### Exercise objective
Nothing is needed except the lines below that run from the one with "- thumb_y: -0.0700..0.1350" through the one with "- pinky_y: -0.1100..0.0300", repeated exactly.
****************
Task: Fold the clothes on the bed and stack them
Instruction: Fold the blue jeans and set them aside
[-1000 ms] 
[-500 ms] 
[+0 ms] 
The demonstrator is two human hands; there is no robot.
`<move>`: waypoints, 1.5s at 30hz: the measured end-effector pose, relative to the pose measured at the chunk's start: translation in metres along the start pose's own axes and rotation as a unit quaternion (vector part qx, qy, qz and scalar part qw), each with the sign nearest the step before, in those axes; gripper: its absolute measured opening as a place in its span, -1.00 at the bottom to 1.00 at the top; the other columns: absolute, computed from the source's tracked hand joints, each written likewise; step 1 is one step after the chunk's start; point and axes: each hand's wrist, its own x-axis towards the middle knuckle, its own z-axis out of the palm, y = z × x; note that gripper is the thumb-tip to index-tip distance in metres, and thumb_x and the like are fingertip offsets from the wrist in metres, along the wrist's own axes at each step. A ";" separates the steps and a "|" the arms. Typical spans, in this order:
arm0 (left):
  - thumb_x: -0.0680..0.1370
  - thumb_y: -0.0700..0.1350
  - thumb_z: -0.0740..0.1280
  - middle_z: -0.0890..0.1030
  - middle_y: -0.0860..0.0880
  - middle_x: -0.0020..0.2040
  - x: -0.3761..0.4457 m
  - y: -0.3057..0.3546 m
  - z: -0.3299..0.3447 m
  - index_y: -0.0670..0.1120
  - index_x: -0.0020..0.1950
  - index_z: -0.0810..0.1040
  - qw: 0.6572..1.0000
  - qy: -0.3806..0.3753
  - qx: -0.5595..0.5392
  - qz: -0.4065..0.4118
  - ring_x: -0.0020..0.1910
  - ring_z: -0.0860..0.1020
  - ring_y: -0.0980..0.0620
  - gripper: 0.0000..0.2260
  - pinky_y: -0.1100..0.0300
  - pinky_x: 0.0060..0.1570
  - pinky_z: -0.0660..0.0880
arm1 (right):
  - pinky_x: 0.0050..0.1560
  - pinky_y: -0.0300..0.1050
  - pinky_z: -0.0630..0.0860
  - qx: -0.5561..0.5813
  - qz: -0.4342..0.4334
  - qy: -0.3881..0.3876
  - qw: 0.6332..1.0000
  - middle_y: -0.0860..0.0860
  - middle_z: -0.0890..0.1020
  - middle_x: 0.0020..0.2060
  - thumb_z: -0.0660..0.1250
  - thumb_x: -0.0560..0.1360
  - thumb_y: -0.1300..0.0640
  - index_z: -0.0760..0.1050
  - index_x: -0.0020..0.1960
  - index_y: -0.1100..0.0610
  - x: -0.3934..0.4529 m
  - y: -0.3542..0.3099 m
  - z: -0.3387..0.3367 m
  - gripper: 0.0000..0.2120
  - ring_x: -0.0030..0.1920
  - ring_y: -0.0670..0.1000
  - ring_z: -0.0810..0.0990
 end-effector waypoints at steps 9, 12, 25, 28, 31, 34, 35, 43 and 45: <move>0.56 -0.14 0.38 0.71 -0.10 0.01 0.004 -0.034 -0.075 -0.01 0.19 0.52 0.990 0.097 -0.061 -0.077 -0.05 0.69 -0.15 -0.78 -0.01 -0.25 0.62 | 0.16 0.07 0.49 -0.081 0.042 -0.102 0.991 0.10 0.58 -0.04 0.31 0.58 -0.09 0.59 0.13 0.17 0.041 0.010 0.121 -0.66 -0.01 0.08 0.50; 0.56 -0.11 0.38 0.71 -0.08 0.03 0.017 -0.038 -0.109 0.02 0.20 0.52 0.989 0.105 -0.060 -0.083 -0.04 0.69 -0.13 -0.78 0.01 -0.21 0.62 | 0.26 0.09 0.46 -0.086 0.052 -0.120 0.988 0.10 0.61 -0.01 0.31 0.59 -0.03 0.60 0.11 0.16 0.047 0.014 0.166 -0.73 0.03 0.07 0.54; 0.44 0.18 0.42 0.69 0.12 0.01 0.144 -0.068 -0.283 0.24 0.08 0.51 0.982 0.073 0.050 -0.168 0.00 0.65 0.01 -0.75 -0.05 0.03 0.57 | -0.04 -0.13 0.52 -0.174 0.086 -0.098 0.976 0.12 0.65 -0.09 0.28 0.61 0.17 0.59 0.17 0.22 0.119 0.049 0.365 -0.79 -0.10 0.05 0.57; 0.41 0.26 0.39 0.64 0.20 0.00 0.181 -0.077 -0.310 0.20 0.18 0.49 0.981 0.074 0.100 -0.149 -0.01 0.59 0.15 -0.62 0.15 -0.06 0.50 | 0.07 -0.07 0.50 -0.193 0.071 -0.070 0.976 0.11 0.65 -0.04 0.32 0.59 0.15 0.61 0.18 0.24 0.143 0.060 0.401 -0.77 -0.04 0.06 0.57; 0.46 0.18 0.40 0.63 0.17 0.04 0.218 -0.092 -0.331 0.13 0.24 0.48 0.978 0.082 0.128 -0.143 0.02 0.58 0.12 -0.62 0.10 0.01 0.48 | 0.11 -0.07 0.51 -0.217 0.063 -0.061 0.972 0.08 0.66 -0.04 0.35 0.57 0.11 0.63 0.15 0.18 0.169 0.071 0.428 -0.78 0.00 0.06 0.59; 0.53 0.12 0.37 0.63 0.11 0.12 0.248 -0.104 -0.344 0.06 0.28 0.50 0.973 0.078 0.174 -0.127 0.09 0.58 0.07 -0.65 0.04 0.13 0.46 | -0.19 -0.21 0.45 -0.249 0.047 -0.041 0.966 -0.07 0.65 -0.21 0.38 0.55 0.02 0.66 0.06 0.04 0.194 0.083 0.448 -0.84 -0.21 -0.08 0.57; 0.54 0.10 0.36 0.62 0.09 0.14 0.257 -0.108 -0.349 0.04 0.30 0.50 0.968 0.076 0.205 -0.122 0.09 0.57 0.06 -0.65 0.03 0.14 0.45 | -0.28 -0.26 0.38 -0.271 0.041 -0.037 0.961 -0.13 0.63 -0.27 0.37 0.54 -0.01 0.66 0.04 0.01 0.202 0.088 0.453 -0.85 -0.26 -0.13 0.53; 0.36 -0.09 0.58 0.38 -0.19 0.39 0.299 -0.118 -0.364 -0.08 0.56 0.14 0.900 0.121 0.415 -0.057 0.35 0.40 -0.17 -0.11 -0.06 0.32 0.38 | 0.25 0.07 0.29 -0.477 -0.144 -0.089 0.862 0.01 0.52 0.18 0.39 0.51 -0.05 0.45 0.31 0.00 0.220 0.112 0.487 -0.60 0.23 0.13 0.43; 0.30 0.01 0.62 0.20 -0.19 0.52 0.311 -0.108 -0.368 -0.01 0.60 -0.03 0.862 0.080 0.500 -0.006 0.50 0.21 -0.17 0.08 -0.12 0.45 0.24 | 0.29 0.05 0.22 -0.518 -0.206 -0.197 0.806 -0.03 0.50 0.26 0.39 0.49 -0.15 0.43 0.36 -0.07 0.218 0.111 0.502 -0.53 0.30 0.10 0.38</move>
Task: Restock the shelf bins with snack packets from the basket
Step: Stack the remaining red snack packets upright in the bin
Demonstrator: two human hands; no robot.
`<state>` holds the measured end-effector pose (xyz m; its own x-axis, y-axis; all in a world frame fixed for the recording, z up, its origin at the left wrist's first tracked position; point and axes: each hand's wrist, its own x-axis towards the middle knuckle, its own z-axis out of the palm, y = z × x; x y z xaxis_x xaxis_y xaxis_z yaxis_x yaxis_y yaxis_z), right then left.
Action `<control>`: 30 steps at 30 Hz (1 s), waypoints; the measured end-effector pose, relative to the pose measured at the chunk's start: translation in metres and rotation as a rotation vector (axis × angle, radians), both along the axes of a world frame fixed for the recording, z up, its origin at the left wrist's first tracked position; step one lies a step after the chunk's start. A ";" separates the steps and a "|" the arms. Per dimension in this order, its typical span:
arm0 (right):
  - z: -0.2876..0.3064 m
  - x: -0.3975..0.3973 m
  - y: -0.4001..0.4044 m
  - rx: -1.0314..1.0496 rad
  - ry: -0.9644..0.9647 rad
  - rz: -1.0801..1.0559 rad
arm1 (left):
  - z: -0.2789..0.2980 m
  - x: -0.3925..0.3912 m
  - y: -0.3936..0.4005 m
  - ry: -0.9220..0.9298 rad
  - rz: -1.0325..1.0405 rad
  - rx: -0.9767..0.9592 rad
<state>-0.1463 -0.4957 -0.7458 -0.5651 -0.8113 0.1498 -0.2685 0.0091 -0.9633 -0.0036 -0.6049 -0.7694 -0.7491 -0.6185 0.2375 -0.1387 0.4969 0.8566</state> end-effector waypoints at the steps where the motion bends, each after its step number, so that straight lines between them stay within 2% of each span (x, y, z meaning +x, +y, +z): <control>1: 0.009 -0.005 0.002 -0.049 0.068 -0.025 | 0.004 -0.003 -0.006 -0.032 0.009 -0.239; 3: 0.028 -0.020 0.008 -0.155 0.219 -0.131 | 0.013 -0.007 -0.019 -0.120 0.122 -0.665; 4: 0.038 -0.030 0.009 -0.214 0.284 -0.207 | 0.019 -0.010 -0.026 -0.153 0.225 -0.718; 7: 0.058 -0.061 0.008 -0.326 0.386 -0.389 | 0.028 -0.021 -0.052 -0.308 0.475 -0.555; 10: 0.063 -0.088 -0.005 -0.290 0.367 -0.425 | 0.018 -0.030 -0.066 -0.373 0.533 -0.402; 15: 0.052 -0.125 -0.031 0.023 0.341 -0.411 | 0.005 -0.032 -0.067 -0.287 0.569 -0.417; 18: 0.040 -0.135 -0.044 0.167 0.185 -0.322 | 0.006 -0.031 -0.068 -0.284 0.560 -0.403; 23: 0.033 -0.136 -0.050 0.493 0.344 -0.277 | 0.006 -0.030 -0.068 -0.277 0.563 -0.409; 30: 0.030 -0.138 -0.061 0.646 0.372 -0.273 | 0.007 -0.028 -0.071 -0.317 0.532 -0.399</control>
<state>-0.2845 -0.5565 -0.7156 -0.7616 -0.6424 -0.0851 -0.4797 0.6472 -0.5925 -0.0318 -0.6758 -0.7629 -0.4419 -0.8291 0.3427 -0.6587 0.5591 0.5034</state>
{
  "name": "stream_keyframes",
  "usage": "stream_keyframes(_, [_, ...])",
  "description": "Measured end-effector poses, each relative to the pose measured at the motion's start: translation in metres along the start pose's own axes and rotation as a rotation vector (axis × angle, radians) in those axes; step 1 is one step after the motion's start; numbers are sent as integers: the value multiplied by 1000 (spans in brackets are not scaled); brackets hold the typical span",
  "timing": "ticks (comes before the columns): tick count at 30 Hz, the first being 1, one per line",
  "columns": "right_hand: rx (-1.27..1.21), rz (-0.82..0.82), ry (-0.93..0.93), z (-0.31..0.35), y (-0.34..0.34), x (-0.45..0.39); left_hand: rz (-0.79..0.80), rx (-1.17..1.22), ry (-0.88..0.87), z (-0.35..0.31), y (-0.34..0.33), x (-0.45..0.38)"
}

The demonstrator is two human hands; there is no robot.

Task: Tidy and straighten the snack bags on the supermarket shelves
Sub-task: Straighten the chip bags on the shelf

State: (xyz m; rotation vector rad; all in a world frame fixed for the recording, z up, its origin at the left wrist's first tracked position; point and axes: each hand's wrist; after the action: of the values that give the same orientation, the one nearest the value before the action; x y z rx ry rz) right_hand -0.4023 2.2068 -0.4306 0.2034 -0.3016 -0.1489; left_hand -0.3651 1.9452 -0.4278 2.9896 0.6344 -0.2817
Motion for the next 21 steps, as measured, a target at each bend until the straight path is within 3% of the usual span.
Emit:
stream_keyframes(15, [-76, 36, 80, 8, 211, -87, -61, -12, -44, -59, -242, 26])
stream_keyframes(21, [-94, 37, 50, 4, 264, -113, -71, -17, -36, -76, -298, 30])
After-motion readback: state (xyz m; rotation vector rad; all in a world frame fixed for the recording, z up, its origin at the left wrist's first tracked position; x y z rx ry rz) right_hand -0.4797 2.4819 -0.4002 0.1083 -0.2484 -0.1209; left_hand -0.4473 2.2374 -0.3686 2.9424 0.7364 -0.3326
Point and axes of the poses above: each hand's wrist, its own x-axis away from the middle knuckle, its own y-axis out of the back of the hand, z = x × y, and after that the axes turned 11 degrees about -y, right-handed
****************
### Exercise output
  - thumb_y: -0.0700..0.1350
  - thumb_z: -0.0740..0.1280
  - middle_z: -0.0890..0.1030
  - middle_y: -0.0860..0.0880
  - middle_x: -0.0020..0.2040
  - x: -0.3761..0.4457 m
  - y: -0.3057..0.3546 m
  - z: -0.3299..0.3447 m
  - index_y: -0.0670..0.1120
  - index_x: -0.0020..0.1950
  - index_z: -0.0810..0.1040
  - qw: 0.6572..1.0000
  - qy: -0.3806..0.3753
  - qx: -0.5595..0.5392
  - qz: -0.4065..0.4118
  - ring_x: -0.0020..0.1910
  - ring_z: -0.0860..0.1020
  - ring_y: -0.0980..0.0620
  - gripper: 0.0000..0.2260
  - pinky_y: -0.1100..0.0300

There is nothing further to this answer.